With this brave new world in mind, mobility and centralities in Buenos Aires should be reinvented. This means that parts of the City’s sustainability agenda should be pushed more aggressively, but it also calls on planners to accept that some of the things that were being done no longer ring true. A lot can be done considering half trips in the city are generally less than five kilometres in length.
“All around the world some very interesting debates are taking place regarding the future of cities. I know that the macroeconomic context leads us to be less ambitious, but we should be able to do more than what’s being done right now and to change some major trends of this administration,” said Valdés.

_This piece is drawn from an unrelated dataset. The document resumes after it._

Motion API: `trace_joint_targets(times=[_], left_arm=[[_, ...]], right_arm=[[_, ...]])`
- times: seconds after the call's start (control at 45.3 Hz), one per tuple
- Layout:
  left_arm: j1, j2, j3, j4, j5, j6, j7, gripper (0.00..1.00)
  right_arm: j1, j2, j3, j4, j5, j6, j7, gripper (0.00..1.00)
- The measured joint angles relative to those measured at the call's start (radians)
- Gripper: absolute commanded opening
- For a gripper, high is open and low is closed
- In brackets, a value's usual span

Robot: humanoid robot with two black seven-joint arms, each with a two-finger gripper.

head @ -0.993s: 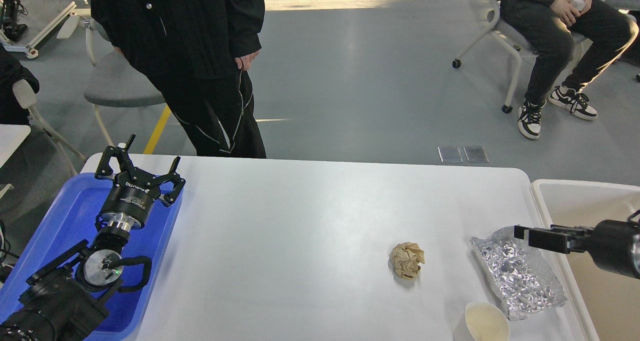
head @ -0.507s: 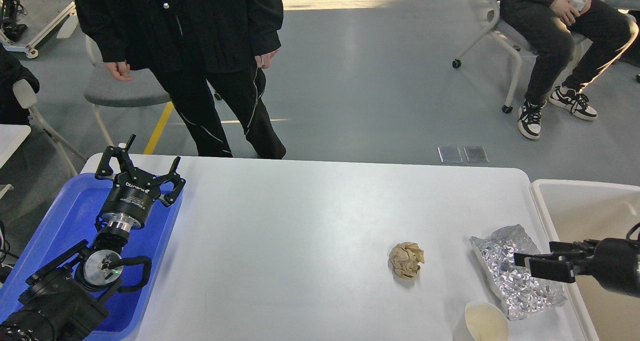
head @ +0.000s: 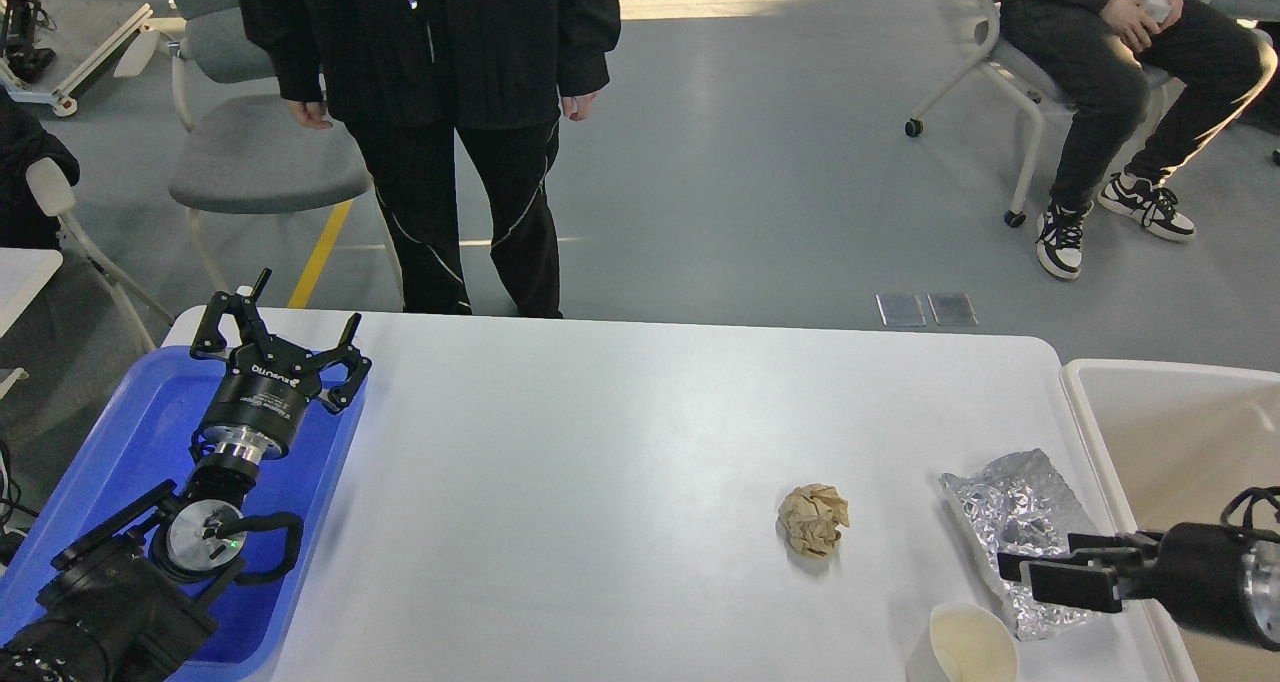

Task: Tidy desktop
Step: 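Lower the right gripper around the paper cup and close it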

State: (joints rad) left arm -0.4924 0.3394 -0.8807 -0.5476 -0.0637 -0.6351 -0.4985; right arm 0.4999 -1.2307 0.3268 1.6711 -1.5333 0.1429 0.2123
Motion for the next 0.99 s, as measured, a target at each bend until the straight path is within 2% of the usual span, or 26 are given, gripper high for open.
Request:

The opposition lawmaker said the government should revise its long-time plan of selling-off of public spaces, for example, arguing the City has been letting go some precious public lands that could instead be used to build more green public spaces and public equipment.
Two weeks ago, the Rodríguez Larreta administration announced the auction of 1,800 square metres of public lands in the grounds of Tiro Federal shooting range in the northern neighbourhood of Núñez, near River Plate’s Monumental stadium. A major part would be used by private developers to build offices and luxury high-rises — although the future of “agglomeration” economies and co-working spaces in the post-pandemic world is unclear, to say the least.
The City branded the development as part of a larger, state-of-the-art “Innovation Park,” a campus for scientific and technological research. But universities and public agencies were left with less than 20 percent of the space, said Mariano Recalde, a former lawmaker and mayoral candidate who gave up his seat to Valdés last year to be sworn in as senator.
Meanwhile, in a World Economic Forum ranking of global cities with the highest percentage of green space, Buenos Aires is ranked 33 out of 37, behind Guangzhou, Warsaw and Cape Town. Neighbourhoods Almagro and Boedo have only 0.2 m2 of publicly accessible green space per inhabitant.
Good intentions abound, but the steps toward a walkable and liveable city have for some been too timid.
“This is a historic moment when cities can change course,” Janette Sadik-Khan, former transport commissioner for New York city, wrote in a recent report by the National Association of City Transportation Officials. “Empty lanes… form the outline of the future cities we need to build.”